Hey! I recently developed a new tool ycprox which allows you to quickly deploy a forward proxy in Yandex Cloud infrastructure to change your IP address (almost) each request. You can check it out on Github and in this post I will cover some particularities I had to tackle / implement during development.
The idea💡
Originally I wanted to adapt the existing fireprox project for using Yandex Cloud (YC) resources.

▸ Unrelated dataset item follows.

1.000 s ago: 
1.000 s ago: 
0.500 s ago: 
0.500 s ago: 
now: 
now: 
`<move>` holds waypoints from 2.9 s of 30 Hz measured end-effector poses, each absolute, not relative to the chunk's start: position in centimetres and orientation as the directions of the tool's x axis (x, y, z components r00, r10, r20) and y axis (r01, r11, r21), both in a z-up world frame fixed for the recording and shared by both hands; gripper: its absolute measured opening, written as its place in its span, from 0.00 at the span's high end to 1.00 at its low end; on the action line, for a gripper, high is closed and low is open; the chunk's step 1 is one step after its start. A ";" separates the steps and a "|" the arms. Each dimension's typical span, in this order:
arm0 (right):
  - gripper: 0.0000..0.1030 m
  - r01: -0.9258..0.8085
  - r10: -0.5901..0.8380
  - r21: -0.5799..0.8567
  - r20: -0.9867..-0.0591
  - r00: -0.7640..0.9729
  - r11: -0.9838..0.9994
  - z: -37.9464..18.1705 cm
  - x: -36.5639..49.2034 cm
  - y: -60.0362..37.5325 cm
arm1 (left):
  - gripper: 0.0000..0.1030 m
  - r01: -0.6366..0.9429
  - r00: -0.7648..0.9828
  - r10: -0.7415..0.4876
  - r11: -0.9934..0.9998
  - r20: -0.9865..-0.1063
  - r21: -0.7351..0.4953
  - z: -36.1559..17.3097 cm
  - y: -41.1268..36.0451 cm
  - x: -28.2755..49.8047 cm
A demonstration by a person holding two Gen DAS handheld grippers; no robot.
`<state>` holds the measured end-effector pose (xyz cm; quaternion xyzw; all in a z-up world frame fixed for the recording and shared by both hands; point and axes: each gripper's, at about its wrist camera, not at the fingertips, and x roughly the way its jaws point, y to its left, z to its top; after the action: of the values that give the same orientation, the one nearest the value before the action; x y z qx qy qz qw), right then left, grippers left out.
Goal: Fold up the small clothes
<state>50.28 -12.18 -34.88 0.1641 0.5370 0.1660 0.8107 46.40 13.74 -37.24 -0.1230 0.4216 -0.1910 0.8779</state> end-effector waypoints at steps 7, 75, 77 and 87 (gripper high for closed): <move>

Here is how fireprox works in simple terms:
- fireprox uses your static access key to interact with AWS API
- fireprox creates new API Gateway in the cloud which forwards HTTP(S) requests to chosen targeted host
- You send requests to API Gateway instead of targeted host and AWS internally uses new IP from their pool every request
- PROFIT!1!1 You have successfuly hidden your IPs and bypassed all simple ratelimiters.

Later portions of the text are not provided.